Trump, following an unprecedented encounter with Kim in June in the demilitarized zone dividing North Korea and South Korea, said he was confident talks would resume soon. Trump began his courting of Kim in a historic summit between the two leaders in Singapore last year, but it seemed to fall apart in a contentious session in Hanoi.
The administration is still waiting for North Korea to name a working group to hold technical talks with a U.S. team led by special envoy Stephen Biegun. Biegun also attended the Bangkok conference in anticipation of talks with the North Koreans that did not materialize.
When not dealing directly with Trump, North Korean officials have often snubbed or attacked U.S. counterparts. They accused Pompeo of making “gangster-like” claims last year, and have failed to attend meetings or even answer the phone at times as Americans attempted to relaunch talks.
Attempting to make a deal with Kim is arguably Trump’s largest foreign policy gamble. Despite his proclamations of an excellent relationship with Kim and a diminished nuclear threat from the country, North Korea has stuck to what veteran diplomats call its traditional playbook of missed meetings, broken pledges and feints for time.
Trump, however, seeks to portray his dealings with North Korea as a triumph as he heads into his reelection campaign. The most bellicose rhetoric from Kim’s government, which Trump matched in kind, has indeed subsided. But no progress in significant denuclearization has been recorded. And, the Trump-Kim Hanoi summit earlier this year broke down, U.S. officials said, when Pyongyang demanded broad relief from economic sanctions imposed by the international community in exchange for a limited shut-down of a portion of its nuclear infrastructure.
Rather than acknowledge any failure in negotiating with North Korea, the Trump administration seems to have reduced its expectations. Officials recently said an interim arrangement of freezing North Korea’s nuclear capabilities where they are, instead of eliminating them, might be an acceptable short-term position until a longer term agreement is reached. This would please Kim, whose primary goal, experts say, is to be recognized as a member of the club of global nuclear powers.
U.S. officials say that “communication” does continue between Washington and Pyongyang, though it is not clear at what level. The officials said North Korea’s failure to attend the ASEAN conference was both telling and damaging for Kim’s position.

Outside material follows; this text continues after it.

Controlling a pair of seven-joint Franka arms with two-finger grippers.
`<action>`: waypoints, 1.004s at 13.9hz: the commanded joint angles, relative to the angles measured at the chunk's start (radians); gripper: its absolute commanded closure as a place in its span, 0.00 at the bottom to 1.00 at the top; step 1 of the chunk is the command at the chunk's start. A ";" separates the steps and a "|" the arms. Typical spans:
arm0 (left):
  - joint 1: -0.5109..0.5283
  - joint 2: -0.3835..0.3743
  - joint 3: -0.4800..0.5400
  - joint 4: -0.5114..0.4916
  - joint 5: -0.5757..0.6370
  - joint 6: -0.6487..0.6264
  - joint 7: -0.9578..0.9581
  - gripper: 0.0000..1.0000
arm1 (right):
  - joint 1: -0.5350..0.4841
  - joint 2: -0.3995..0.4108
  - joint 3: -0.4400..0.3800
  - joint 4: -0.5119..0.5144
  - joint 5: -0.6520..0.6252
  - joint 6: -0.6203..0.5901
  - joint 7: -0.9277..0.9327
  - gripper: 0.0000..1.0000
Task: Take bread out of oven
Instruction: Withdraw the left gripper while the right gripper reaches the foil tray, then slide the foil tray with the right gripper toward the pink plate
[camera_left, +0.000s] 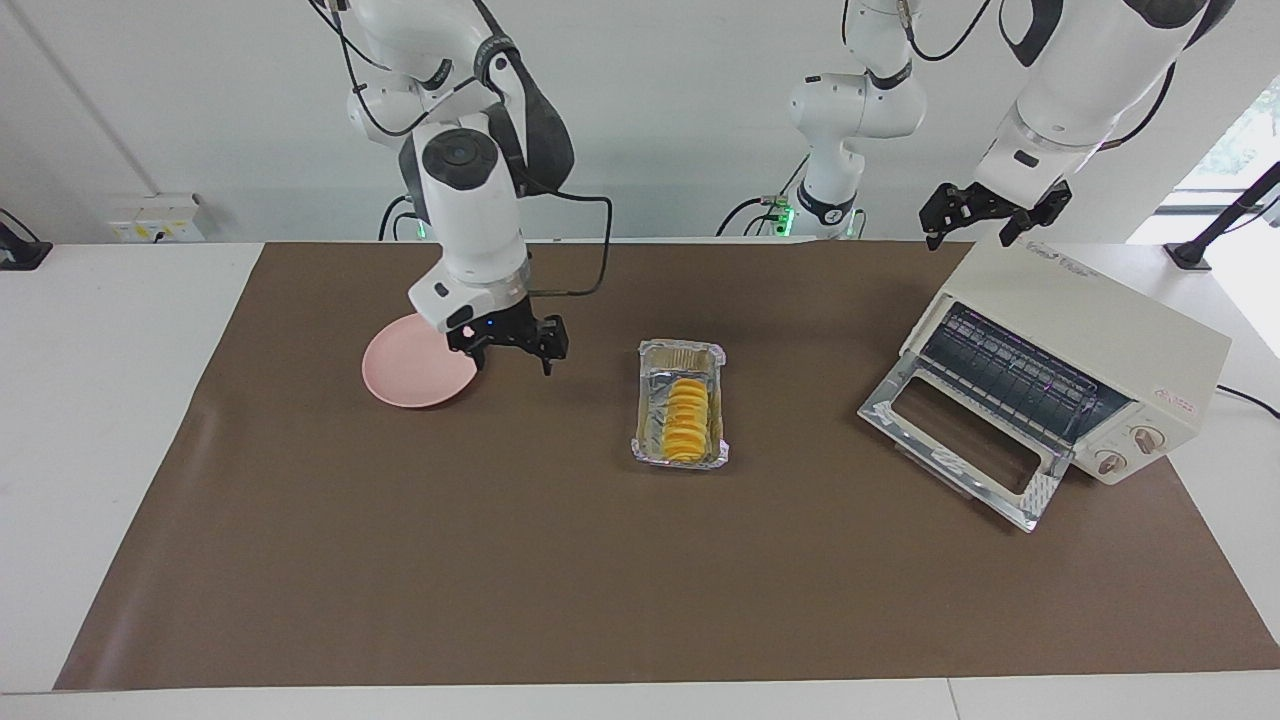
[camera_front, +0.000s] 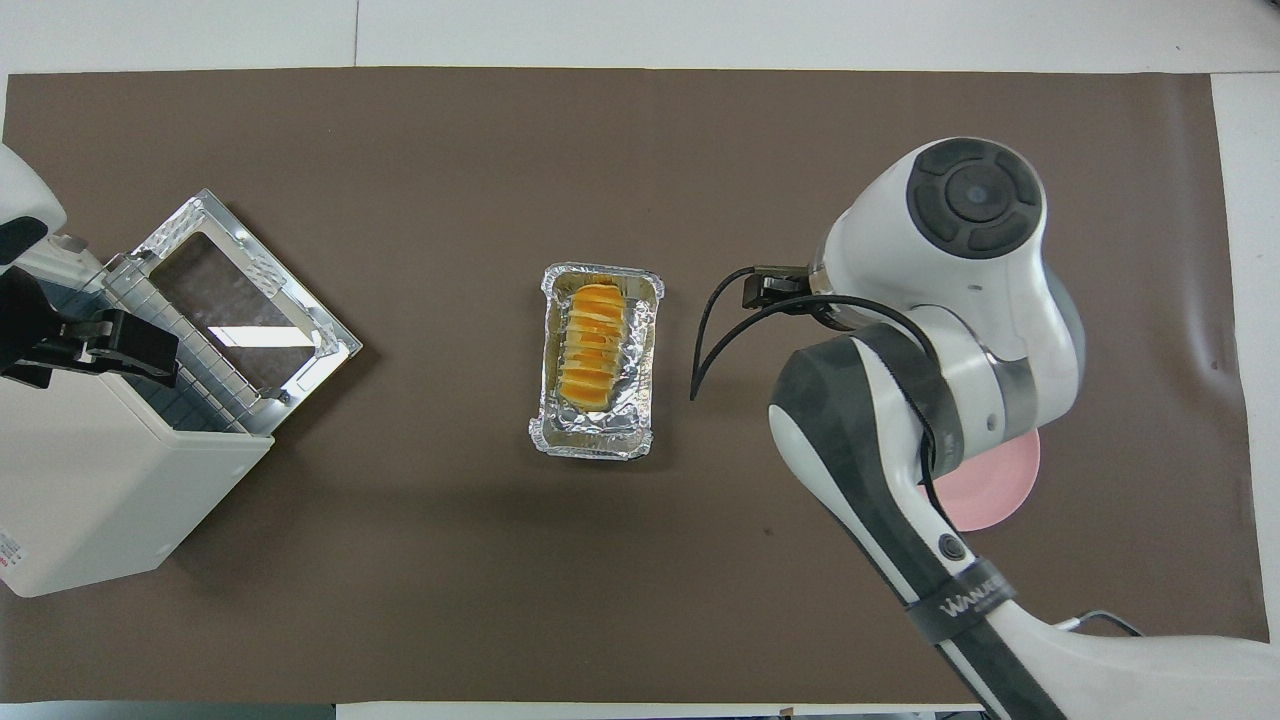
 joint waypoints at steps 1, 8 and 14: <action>0.081 -0.018 -0.045 -0.034 -0.010 0.027 0.015 0.00 | 0.070 0.142 -0.006 0.126 0.002 0.004 0.139 0.00; 0.076 -0.015 -0.053 -0.045 -0.017 0.022 0.014 0.00 | 0.143 0.300 -0.007 0.225 0.013 0.091 0.305 0.00; 0.101 -0.020 -0.039 -0.039 -0.015 0.022 0.006 0.00 | 0.175 0.331 -0.007 0.164 -0.012 0.142 0.289 0.04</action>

It “didn’t keep North Korea from being a major topic of discussion,” a senior State Department official told a small group of reporters in Bangkok. “If anything, the absence of North Korea allowed for a more open and candid discussion on how to achieve the goals of diplomacy that President Trump has laid out.”
The official, who asked not to be identified in order to discuss diplomatic matters, said North Korea’s actions — including the missile tests — have galvanized international determination to rein in Kim.
“Unfortunately, the North Koreans missed this opportunity,” the official said.
State Department officials acknowledged that the missile tests were a “provocation” that were “unwelcome.” They insisted that Pyongyang was squandering any international support it might have.
“And those provocations, paired with a failure to follow through on their own commitments to engage in diplomacy, were noticed by virtually every country attending this summit meeting over the last three days,” the official said.
“And there is a common view that this is a huge mistake and a self-inflicted damage on their own part.”
Pompeo used the Bangkok meetings to solidify Chinese support for efforts with North Korea and to help resolve disputes between Japan and South Korea over trade and other issues. China wields considerable influence over North Korea as its main trading partner and has publicly supported sanctions against Pyongyang while at the same time, on occasion, subverting them. Japan and South Korea, also, are key to a united front putting pressure on North Korea.
In contrast to his diplomats, Trump, who ranks his perceived personal relationships with other world leaders over a clearly articulated policy, has downplayed North Korea’s recalcitrance.
“Chairman Kim does not want to disappoint me,” Trump said on Twitter Friday. “Chairman Kim has a great and beautiful vision for his country, and only the United States, with me as President, can make that vision come true. He will do the right thing because he is far too smart not to, and he does not want to disappoint his friend, President Trump.”